Les portes de l’ascenseur s’ouvrirent, et ils pénétrèrent sur la passerelle. Garcia et Inriek, aux consoles de pilotage et de communications, se retournèrent vers eux avec une expression de chiens battus. Harlington les ignora et s’assit dans son fauteuil. Il appuya sur le bouton de l’intercom intégré à l’accoudoir de son fauteuil et dit :
– Ici le commandant. Je n’ai pas dit mon dernier mot quant à notre situation. Vos nouvelles instructions ne vont pas tarder à suivre.
Il coupa la communication et se tourna vers le Zaldan :
– Inriek, collez-vous à la console scientifique, analysez les traces énergétiques qui subsistent dans la zone et identifiez la signature de l’Orcus. Dès que vous l’aurez, transmettez vos données à l’enseigne Garcia, afin qu’il nous calcule une trajectoire de poursuite. Inriek se contenta d’acquiescer, même s’il brûlait d’envie de rappeler à Harlington que sans leurs cristaux de dilithium, ils n’avaient plus accès à la vitesse de distorsion. Mais vu le ton presque mordant qu’employait son supérieur, il n’osa pas s’y risquer.
Harlington pianota à nouveau sur l’accoudoir et dit :
– Infirmerie, ici Harlington. Comment va l’aspirant Mitchell ?
– Il irait mieux plus vite si vous ne m’interrompiez pas dans cette opération chirurgicale délicate, répondit froidement Sulok.
– Je vous saurais gré de vous dispenser de commentaires mal placés, docteur. Je suis encore le commandant de bord, et je veux votre rapport médical.
– La blessure n’est pas grave, bien que spectaculaire. Le régénérateur de tissus est déjà à l’œuvre. Il faudra entre douze à dix-sept jours pour que l’aspirant Mitchell soit intégralement remis et puisse reprendre ses fonctions à bord.
– Bien, docteur, voilà qui est beaucoup mieux. Harlington, terminé.
Il se tourna vers son officier en second et dit :
– Lieutenant T’Savhek, j’ai lu avec la plus grande attention tous les rapports concernant la remise en état du navire. Je veux dire tous les rapports techniques, dans lesquels apparaissent toutes les pièces qui ont été changées, celles qui ont été évacuées comme celles qui ont été amenées à bord. Ainsi, dans l’un des rapports, il était noté que nous avons deux jeux de cristaux de dilithium : un principal, et un autre de secours. Mais une chose m’a frappé à cette lecture, et j’ai vérifié ce point plusieurs fois : il n’était nulle part fait mention des anciens cristaux de dilithium, qui se trouvaient pourtant à bord lors de mon arrivée, même s’ils avaient été déconnectés du système. Ma question est donc : qu’est-ce que vous en avez fait ?

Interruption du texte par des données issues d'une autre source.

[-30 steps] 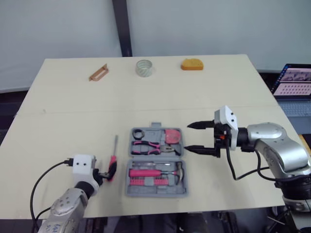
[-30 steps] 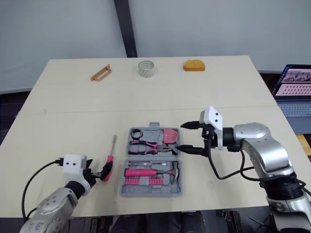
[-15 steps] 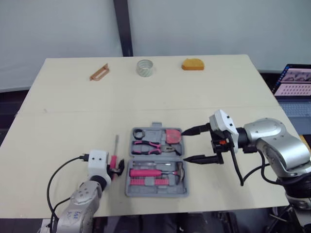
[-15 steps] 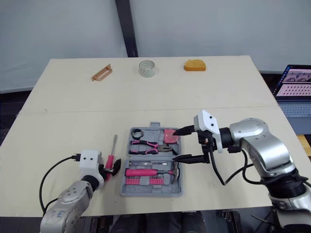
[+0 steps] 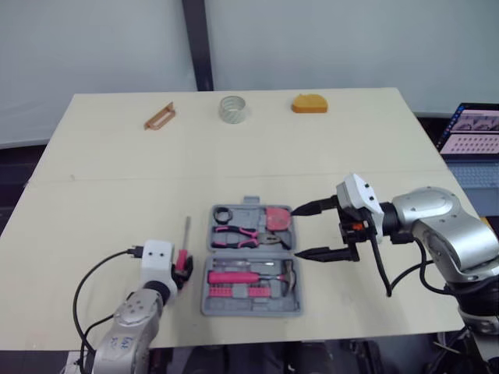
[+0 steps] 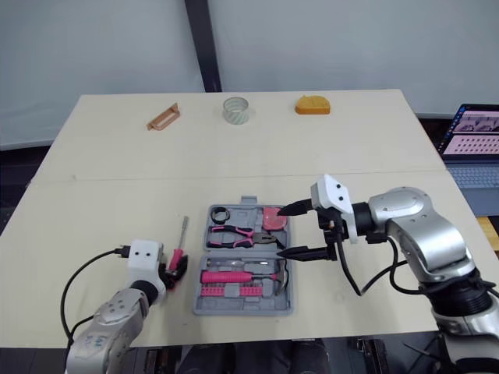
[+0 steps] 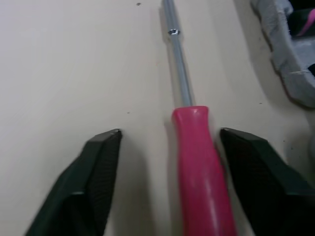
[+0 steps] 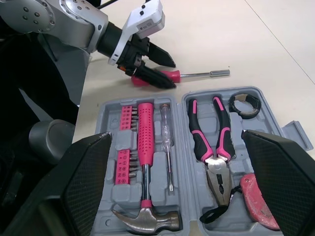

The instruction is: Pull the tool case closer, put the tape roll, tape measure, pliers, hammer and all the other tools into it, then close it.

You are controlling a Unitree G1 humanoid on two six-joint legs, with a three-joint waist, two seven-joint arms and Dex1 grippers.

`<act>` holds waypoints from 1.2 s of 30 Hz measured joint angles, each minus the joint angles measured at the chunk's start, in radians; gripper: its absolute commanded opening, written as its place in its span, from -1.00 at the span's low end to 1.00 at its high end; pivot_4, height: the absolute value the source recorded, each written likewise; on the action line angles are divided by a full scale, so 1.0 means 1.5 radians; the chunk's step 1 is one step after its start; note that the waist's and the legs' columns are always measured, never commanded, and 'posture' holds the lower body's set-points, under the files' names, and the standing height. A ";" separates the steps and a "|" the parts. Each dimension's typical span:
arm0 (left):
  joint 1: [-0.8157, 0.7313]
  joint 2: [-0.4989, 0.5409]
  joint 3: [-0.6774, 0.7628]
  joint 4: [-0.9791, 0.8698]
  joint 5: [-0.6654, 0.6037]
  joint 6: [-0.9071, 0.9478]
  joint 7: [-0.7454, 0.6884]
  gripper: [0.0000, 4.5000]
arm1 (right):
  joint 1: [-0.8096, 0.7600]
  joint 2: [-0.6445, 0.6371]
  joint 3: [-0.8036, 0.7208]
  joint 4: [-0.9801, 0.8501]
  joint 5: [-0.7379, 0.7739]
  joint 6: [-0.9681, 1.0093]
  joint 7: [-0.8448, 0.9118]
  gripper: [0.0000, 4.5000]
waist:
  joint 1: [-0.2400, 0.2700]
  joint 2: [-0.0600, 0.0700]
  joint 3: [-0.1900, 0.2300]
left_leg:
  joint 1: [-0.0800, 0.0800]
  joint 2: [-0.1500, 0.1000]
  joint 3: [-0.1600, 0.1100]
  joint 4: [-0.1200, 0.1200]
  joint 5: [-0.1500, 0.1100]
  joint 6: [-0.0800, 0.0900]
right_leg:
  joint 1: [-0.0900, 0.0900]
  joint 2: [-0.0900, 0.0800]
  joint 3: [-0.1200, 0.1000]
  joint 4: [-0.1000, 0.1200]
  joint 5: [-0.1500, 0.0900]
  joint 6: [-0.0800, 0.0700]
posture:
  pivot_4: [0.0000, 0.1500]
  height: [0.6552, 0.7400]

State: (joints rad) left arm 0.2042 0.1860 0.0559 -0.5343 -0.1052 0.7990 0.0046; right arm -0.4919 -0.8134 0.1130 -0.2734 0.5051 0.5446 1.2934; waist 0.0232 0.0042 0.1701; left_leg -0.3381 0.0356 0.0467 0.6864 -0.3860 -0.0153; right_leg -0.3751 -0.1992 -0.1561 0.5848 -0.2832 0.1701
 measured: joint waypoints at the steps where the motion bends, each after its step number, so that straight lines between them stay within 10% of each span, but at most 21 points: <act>1: 0.000 0.000 -0.001 0.000 0.002 0.000 0.000 -0.18 | 0.000 -0.001 0.000 0.000 0.000 0.000 0.000 1.00 | 0.000 0.000 0.000 | 0.000 0.000 0.000 0.000 0.000 0.000 | 0.000 0.000 0.000 0.000 0.000 0.000 | 1.00 1.00; 4: 0.000 0.002 -0.001 0.001 0.008 0.000 -0.002 -0.73 | 0.000 -0.001 0.000 0.000 0.000 0.000 0.000 1.00 | 0.000 0.000 0.000 | 0.000 0.000 0.000 0.000 0.000 0.000 | 0.000 0.000 0.000 0.000 0.000 0.000 | 1.00 1.00; 19: -0.002 0.036 0.009 0.019 0.010 -0.028 -0.045 -0.72 | -0.001 -0.001 0.000 0.000 0.001 0.000 0.000 1.00 | 0.001 0.000 0.000 | 0.000 0.000 0.000 0.000 0.000 0.000 | 0.000 0.000 0.000 0.000 0.000 0.000 | 1.00 1.00; 36: -0.135 0.457 0.077 0.127 -0.144 -0.236 -0.614 -0.72 | 0.057 -0.029 -0.006 0.025 -0.008 -0.057 0.012 1.00 | 0.000 0.000 0.002 | -0.004 0.000 0.000 -0.001 0.000 0.000 | -0.002 0.000 -0.002 -0.001 0.000 0.000 | 1.00 1.00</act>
State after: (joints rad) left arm 0.0019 0.8716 0.1711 -0.3442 -0.3207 0.4446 -0.9166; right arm -0.4058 -0.8572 0.1039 -0.2358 0.4935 0.4588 1.3118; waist 0.0227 0.0046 0.1736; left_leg -0.3434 0.0355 0.0464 0.6854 -0.3864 -0.0150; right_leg -0.3786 -0.1990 -0.1585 0.5828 -0.2829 0.1699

Harlington eut la satisfaction de voir son interlocutrice incapable de dissimuler sa surprise…pendant au moins deux secondes, une éternité émotionnelle pour une Vulcaine.

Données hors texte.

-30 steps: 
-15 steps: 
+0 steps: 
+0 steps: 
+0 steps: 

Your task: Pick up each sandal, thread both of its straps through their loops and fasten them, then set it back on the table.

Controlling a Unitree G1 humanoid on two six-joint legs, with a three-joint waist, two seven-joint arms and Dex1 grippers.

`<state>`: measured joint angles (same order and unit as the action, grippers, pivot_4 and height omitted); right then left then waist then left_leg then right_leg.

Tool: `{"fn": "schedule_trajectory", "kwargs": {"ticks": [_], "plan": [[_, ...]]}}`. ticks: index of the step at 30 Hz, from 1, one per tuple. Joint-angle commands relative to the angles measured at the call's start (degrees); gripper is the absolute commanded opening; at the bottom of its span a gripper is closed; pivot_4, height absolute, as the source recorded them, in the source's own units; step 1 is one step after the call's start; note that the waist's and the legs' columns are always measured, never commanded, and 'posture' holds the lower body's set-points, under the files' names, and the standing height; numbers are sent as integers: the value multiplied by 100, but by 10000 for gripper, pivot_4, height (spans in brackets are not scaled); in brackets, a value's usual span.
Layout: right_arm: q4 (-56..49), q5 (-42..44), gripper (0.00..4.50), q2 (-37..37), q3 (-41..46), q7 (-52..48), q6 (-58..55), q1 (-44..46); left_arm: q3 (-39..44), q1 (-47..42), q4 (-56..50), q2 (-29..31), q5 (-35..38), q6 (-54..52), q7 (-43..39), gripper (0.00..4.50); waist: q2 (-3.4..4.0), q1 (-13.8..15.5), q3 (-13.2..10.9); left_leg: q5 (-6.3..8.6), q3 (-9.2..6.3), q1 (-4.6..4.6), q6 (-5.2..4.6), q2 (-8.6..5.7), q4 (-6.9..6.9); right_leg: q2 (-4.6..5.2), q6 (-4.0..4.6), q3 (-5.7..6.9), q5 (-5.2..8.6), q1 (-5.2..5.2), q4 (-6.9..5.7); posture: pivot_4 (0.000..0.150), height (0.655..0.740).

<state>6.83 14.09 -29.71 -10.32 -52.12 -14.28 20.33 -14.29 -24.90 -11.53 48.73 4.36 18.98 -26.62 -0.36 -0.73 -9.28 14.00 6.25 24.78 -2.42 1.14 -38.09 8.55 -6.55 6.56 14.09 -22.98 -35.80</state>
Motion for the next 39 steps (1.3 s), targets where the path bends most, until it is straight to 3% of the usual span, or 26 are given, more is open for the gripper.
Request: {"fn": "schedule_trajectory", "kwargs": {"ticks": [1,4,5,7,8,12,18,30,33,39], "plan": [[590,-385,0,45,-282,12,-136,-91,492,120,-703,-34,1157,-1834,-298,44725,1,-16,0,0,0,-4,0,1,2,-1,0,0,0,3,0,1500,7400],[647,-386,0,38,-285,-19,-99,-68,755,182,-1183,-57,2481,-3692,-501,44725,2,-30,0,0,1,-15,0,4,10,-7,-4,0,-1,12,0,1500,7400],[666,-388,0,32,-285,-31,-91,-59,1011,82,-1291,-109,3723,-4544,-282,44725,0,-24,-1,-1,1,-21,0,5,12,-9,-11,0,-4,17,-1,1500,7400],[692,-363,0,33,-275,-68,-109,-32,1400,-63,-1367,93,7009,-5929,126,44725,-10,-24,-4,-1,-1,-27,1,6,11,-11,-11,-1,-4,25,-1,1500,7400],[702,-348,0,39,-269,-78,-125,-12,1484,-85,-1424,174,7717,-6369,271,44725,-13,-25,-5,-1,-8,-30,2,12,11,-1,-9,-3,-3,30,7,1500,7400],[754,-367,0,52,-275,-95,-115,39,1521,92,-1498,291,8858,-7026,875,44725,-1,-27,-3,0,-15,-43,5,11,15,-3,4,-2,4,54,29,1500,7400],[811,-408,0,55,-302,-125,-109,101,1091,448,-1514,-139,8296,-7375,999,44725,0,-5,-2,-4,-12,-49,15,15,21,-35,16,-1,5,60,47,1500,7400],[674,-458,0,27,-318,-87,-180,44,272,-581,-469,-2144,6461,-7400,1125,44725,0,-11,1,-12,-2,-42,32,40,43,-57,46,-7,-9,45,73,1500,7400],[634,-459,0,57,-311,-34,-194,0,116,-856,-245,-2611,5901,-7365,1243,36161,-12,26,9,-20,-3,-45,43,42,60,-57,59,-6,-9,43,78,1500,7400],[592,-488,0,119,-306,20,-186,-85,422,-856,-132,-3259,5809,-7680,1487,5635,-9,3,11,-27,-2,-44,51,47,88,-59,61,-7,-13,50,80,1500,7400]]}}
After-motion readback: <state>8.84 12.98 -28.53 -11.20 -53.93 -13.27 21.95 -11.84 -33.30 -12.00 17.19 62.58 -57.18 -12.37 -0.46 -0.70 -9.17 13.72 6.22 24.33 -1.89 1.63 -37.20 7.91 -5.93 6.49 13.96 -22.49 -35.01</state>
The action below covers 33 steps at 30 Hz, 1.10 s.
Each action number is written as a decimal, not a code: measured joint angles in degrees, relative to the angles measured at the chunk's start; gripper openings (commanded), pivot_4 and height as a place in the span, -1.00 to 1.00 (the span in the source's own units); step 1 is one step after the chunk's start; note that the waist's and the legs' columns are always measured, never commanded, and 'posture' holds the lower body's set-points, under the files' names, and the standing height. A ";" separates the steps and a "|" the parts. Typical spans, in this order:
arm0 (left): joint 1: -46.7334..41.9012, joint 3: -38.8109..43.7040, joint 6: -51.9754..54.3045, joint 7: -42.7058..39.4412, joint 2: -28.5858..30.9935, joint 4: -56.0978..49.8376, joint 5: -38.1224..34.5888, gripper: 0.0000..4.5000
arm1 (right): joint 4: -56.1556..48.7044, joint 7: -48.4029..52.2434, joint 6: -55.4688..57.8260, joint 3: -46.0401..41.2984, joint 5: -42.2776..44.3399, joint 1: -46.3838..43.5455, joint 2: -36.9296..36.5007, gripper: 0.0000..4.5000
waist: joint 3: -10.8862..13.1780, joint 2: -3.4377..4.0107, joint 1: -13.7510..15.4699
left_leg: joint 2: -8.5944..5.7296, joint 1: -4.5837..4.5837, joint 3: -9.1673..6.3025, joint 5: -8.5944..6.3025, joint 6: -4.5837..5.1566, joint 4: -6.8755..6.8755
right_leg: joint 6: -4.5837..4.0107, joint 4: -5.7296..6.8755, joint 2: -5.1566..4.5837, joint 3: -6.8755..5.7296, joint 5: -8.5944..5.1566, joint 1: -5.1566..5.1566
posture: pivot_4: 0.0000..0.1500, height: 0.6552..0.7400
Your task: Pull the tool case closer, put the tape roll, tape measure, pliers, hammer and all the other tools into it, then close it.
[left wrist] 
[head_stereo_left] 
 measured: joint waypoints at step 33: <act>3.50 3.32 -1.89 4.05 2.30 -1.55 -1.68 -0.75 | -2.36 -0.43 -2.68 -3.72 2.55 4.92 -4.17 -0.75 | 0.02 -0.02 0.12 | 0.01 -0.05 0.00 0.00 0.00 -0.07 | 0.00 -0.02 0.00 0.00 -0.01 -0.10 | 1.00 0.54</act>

– Les cristaux précédents étaient fissurés, et donc trop sujets à une explosion pour y avoir recours. Mais j’ai préféré les conserver à bord, en cas de nécessité absolue…
– Le cas où, c’est maintenant, T’Savhek ! Faites remettre ces cristaux en place, et nous irons chercher nous-mêmes l’amiral Sanders !

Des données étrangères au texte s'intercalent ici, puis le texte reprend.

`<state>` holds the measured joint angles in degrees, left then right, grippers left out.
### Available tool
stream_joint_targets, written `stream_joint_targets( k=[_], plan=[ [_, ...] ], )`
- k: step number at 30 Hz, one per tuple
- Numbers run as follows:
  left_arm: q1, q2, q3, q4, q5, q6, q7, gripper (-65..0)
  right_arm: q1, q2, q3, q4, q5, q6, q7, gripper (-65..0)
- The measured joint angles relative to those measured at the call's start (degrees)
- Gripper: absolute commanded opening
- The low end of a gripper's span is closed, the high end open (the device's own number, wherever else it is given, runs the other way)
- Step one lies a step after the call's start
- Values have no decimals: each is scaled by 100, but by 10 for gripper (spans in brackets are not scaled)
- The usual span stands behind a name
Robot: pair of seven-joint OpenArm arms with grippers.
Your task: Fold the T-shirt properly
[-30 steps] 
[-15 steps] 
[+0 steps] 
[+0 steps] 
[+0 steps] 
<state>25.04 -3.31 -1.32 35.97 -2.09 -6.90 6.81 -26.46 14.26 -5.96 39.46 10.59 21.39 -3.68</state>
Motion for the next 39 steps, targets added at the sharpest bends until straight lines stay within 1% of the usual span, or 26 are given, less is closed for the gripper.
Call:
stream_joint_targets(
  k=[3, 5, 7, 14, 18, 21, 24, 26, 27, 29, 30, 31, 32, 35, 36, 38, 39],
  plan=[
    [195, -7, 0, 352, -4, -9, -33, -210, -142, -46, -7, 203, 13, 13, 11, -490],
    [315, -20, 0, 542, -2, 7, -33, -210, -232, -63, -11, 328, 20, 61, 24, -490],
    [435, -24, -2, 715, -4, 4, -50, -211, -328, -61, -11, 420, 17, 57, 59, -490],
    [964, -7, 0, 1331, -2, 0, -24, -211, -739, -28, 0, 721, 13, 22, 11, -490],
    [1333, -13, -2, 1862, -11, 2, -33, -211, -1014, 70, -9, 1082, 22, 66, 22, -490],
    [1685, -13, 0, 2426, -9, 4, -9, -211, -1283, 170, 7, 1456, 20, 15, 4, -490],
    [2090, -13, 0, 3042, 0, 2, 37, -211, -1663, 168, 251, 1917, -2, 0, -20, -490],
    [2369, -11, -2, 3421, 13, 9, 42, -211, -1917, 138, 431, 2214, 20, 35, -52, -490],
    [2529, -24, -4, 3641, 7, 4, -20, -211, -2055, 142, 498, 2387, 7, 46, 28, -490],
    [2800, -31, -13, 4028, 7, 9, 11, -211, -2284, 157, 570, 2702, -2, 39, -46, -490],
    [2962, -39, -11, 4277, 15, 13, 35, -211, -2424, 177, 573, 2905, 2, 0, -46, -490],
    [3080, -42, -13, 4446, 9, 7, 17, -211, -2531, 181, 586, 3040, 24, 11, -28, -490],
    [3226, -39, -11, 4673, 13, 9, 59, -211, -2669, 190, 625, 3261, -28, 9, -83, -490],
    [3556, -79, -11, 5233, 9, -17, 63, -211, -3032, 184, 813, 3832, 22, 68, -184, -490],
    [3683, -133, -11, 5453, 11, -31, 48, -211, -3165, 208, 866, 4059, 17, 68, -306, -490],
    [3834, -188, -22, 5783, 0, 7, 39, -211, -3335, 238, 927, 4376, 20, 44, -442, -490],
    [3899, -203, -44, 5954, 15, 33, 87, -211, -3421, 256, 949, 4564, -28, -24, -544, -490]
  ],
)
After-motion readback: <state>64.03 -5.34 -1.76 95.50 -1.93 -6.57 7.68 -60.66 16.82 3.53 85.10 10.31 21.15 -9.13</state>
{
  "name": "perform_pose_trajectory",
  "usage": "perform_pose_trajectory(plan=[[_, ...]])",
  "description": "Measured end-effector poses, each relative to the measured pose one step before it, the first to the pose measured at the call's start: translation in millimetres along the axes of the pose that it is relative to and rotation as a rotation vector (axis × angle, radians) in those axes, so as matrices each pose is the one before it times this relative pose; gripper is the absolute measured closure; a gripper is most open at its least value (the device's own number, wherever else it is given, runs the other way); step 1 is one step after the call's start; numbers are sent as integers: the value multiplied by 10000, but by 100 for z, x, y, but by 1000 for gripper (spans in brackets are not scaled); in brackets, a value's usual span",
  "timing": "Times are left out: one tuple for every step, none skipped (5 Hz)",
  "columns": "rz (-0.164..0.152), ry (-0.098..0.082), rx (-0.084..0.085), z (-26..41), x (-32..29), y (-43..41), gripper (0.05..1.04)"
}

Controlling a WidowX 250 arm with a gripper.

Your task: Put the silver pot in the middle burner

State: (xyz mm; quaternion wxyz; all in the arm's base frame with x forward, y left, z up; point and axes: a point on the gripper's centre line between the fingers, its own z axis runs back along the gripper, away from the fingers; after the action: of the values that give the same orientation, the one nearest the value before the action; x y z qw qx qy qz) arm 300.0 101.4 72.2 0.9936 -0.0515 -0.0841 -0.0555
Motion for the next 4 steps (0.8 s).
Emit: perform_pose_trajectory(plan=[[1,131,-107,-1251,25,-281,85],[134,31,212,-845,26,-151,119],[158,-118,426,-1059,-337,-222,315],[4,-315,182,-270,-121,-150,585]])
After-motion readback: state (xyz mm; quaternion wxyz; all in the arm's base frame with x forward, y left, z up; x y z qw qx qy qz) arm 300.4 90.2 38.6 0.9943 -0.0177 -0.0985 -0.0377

– Mais…ils sont fissurés, commandant. J’ai moi aussi pensé à l’éventualité de les utiliser, mais j’estime que c’est trop dangereux. Ils pourraient bien nous lâcher au bout d’une minute.
– Ou d’un mois, rétorqua Harlington. Vous renforcerez le champ de contention autour, et surveillerez seconde par seconde leurs performances, afin que nous puissions les désamorcer sur-le-champ en cas de problème. Je vous laisse gérer les problèmes techniques, vous êtes mieux armée que moi pour cela. A moins que vous n’ayez une meilleure idée ?
– Non, commandant. Je m’en occupe immédiatement.
Garcia et Inriek, l’air de rien, n’avaient pas manqué une miette de cette conversation, et savoir qu’il y avait une chance pour qu’ils réparent leurs erreurs leur donna un regain de motivation pour s’atteler à leur tâche.

Trois quarts d’heure plus tard, Garcia et Inriek avaient réussi à déterminer la trajectoire du SS Orcus. Presque deux heures après, T’Savhek annonça que les anciens cristaux de dilithium avaient été installés, et restaient stables pour le moment.
– En avant toute, Garcia ! ordonna Harlington sur un ton de colère froide.